/---

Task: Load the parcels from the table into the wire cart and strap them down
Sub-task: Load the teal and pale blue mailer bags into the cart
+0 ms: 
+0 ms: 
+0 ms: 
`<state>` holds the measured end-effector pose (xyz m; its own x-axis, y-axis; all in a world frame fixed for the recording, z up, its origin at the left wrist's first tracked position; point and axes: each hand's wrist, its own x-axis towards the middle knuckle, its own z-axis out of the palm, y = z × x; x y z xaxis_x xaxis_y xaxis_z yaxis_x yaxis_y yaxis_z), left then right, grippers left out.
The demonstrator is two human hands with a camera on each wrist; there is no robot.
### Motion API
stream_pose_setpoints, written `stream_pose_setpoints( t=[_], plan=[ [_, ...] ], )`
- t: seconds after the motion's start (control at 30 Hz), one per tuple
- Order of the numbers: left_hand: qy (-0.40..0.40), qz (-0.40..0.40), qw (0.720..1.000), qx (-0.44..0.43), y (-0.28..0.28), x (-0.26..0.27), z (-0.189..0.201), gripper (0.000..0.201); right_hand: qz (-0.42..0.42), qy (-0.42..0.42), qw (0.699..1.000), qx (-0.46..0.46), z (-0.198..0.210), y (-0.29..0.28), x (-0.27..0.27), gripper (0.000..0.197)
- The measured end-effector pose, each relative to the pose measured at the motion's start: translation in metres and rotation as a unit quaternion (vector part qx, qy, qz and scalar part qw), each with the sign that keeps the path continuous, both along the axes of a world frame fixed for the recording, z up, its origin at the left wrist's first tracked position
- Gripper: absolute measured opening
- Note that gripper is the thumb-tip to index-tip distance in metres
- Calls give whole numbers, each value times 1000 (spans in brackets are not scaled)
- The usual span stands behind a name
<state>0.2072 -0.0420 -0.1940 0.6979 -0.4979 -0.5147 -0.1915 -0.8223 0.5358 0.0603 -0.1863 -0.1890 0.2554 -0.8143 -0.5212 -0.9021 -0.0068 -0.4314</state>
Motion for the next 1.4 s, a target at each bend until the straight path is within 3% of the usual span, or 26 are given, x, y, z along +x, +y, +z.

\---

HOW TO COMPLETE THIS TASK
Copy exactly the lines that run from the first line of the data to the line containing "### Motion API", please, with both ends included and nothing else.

SOLUTION
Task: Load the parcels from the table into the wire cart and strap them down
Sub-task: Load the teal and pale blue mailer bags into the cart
+0 ms: 
+0 ms: 
+0 ms: 
`<state>` holds the measured end-effector pose (xyz m; its own x-axis, y-axis; all in a world frame fixed for the recording, z up, its origin at the left wrist's first tracked position; point and axes: each hand's wrist, its own x-axis towards the middle knuckle, its own z-axis out of the palm, y = z × x; x y z xaxis_x xaxis_y xaxis_z yaxis_x yaxis_y yaxis_z), left then right, grippers left out.
The demonstrator is two human hands with a camera on each wrist; there is no robot.
### Motion API

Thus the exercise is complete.